Entries taken from a collection:

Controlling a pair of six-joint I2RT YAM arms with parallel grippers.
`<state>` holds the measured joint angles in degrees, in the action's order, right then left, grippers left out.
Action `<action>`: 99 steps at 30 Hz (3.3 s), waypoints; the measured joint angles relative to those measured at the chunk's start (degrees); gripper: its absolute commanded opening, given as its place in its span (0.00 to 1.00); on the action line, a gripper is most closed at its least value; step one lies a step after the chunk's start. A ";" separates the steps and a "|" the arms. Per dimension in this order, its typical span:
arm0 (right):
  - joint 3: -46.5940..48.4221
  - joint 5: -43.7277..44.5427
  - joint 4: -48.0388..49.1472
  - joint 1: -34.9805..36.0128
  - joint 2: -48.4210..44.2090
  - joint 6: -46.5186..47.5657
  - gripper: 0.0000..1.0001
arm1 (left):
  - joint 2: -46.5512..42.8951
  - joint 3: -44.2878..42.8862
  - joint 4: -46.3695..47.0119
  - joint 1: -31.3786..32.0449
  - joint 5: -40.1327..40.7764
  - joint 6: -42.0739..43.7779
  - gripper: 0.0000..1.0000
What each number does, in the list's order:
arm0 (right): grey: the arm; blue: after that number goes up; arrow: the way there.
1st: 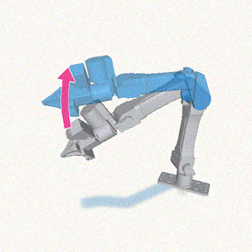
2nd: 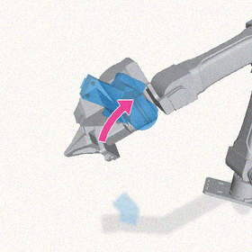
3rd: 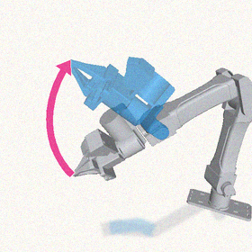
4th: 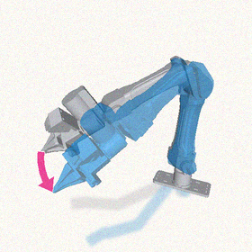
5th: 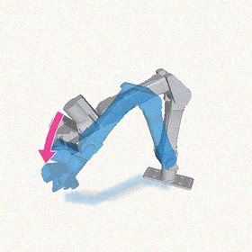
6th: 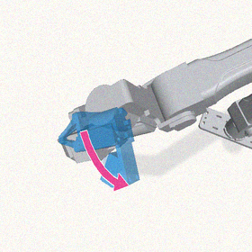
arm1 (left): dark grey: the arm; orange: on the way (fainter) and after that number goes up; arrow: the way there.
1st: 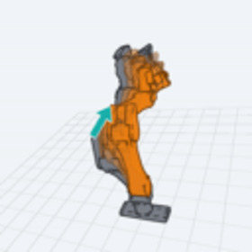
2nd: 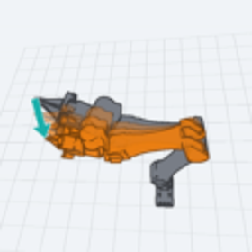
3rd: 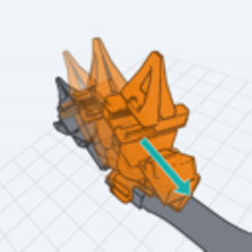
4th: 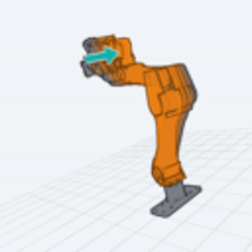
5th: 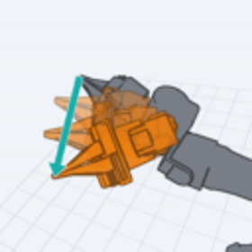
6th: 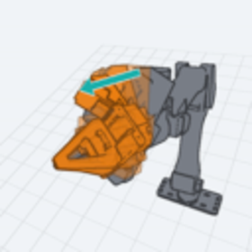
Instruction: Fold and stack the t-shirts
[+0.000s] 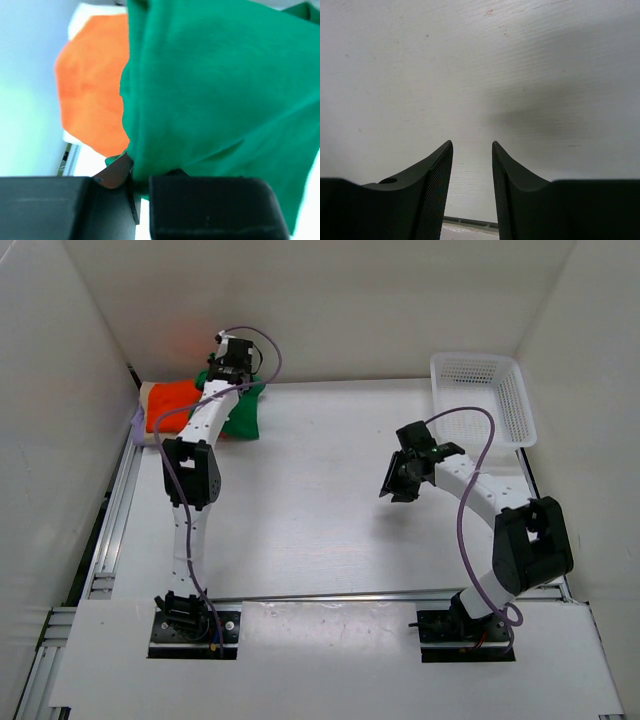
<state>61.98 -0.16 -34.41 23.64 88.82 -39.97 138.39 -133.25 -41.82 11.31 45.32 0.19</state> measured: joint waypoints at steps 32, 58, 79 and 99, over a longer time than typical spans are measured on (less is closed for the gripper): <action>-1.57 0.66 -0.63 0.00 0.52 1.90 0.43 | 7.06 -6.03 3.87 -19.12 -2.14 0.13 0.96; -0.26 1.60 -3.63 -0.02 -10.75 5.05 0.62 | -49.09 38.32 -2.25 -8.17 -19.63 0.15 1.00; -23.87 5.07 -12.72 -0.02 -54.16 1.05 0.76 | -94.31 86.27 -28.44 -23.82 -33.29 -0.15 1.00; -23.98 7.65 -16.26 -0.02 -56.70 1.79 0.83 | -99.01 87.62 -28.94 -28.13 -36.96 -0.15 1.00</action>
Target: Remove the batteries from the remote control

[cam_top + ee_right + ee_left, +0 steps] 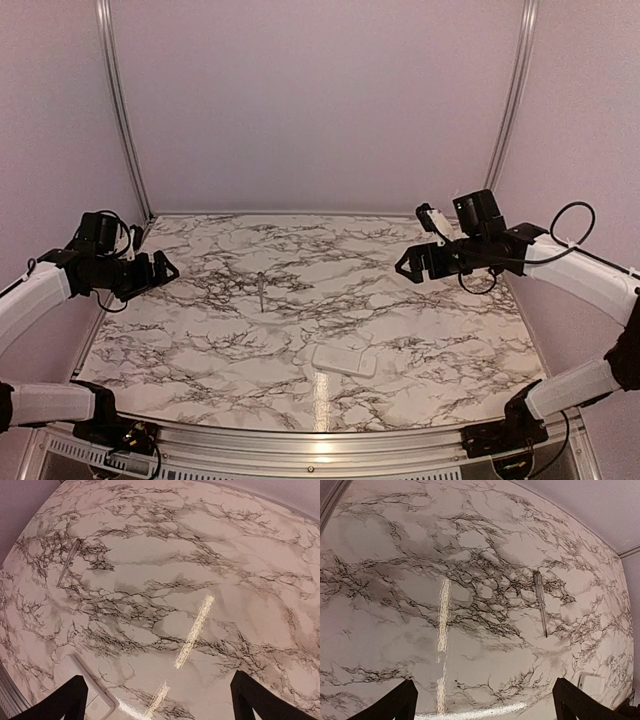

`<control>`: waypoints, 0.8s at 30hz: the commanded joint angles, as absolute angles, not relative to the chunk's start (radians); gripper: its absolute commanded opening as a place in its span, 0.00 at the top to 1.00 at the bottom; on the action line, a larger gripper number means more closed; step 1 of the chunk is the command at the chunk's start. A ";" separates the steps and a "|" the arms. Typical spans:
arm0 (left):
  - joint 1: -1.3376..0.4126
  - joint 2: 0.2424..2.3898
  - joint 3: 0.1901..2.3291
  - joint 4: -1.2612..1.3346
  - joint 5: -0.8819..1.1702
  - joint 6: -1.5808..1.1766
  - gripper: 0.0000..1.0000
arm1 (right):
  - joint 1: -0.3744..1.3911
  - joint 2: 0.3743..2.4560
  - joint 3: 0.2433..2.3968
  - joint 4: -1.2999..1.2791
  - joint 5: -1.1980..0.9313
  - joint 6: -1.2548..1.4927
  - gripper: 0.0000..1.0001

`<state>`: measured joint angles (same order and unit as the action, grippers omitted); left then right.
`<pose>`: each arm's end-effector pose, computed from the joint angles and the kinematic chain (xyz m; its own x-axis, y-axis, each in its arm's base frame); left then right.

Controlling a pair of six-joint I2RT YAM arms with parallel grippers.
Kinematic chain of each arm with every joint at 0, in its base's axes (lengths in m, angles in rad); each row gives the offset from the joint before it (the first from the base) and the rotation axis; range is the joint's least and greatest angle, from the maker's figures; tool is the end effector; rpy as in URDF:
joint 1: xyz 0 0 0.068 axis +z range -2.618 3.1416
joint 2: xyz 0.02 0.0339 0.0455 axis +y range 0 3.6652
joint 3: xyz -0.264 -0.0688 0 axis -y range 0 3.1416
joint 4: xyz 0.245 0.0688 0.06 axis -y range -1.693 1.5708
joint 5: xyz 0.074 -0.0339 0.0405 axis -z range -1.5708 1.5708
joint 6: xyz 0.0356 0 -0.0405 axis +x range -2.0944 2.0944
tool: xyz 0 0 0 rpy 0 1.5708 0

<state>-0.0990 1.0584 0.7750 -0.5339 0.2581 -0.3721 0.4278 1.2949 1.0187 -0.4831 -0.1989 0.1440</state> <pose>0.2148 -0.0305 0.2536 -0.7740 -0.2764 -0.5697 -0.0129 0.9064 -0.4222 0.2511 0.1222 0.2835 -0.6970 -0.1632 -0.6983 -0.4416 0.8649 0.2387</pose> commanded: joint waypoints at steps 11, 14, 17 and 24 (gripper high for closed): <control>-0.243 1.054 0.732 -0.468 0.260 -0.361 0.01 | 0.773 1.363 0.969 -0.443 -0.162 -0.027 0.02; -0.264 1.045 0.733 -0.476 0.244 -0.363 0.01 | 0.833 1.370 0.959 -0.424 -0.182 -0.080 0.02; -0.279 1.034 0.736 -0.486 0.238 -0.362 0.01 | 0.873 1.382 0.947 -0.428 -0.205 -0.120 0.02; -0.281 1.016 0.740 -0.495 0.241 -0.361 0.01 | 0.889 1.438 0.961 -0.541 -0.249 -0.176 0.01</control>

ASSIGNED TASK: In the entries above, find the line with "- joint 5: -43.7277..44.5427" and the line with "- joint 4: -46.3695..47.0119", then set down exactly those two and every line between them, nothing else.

SOLUTION:
  - joint 5: -43.7277..44.5427
  - joint 4: -48.0388..49.1472
  - joint 1: -34.9805..36.0128
  - joint 2: -48.4210..44.2090
  - joint 6: -46.5186..47.5657
  - gripper: 0.0000..1.0001
arm1 (left):
  - joint 2: -46.5512..42.8951
  - joint 3: -44.2878..42.8862
  - joint 4: -46.3695..47.0119

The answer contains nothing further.